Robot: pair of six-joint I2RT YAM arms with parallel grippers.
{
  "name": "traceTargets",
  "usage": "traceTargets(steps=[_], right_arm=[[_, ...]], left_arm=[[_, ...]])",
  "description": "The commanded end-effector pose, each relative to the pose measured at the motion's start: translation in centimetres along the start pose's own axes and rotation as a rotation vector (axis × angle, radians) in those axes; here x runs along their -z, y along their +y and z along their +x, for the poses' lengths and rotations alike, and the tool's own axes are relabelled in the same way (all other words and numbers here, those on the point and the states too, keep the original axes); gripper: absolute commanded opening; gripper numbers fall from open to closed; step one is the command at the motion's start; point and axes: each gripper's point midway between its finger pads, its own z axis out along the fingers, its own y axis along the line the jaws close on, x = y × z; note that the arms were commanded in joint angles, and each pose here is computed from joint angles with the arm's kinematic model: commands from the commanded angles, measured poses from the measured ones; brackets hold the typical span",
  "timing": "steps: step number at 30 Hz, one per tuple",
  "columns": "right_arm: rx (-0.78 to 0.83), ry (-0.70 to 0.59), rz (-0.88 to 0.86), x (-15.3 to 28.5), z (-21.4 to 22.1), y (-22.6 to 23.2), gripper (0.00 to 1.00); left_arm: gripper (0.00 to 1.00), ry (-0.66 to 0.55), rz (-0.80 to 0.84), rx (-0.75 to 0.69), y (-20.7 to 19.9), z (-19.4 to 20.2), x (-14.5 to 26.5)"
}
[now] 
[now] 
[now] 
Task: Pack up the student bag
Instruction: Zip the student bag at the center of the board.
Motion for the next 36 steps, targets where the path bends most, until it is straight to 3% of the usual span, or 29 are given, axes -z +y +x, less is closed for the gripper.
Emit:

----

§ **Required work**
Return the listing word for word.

§ **Solved problem**
Robot: pair of six-joint I2RT YAM arms with parallel grippers.
{
  "name": "traceTargets",
  "usage": "traceTargets(steps=[_], right_arm=[[_, ...]], left_arm=[[_, ...]])",
  "description": "The commanded end-effector pose, each relative to the pose measured at the motion's start: translation in centimetres along the start pose's own axes and rotation as a rotation vector (axis × angle, radians) in those axes; here x runs along their -z, y along their +y and z along their +x, for the poses' lengths and rotations alike, and the tool's own axes are relabelled in the same way (all other words and numbers here, those on the point and the states too, keep the original axes); gripper: absolute commanded opening; gripper numbers fall from open to closed; step one is the command at the motion's start; point and axes: each gripper's point midway between its finger pads, its own z axis out along the fingers, its own y axis along the line the jaws close on, x = y × z; note that the arms were commanded in joint angles, and each pose here is computed from joint angles with the arm's kinematic model: commands from the commanded angles, measured poses from the measured ones; brackets hold the typical span",
  "timing": "steps: step number at 30 Hz, one per tuple",
  "columns": "right_arm: rx (-0.78 to 0.83), ry (-0.70 to 0.59), rz (-0.88 to 0.86), x (-15.3 to 28.5), z (-21.4 to 22.1), y (-22.6 to 23.2), gripper (0.00 to 1.00); left_arm: gripper (0.00 to 1.00), ry (-0.66 to 0.55), rz (-0.80 to 0.84), rx (-0.75 to 0.69), y (-20.7 to 19.9), z (-19.4 to 20.2), x (-14.5 to 26.5)"
}
[now] 
[now] 
[now] 
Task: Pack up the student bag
Instruction: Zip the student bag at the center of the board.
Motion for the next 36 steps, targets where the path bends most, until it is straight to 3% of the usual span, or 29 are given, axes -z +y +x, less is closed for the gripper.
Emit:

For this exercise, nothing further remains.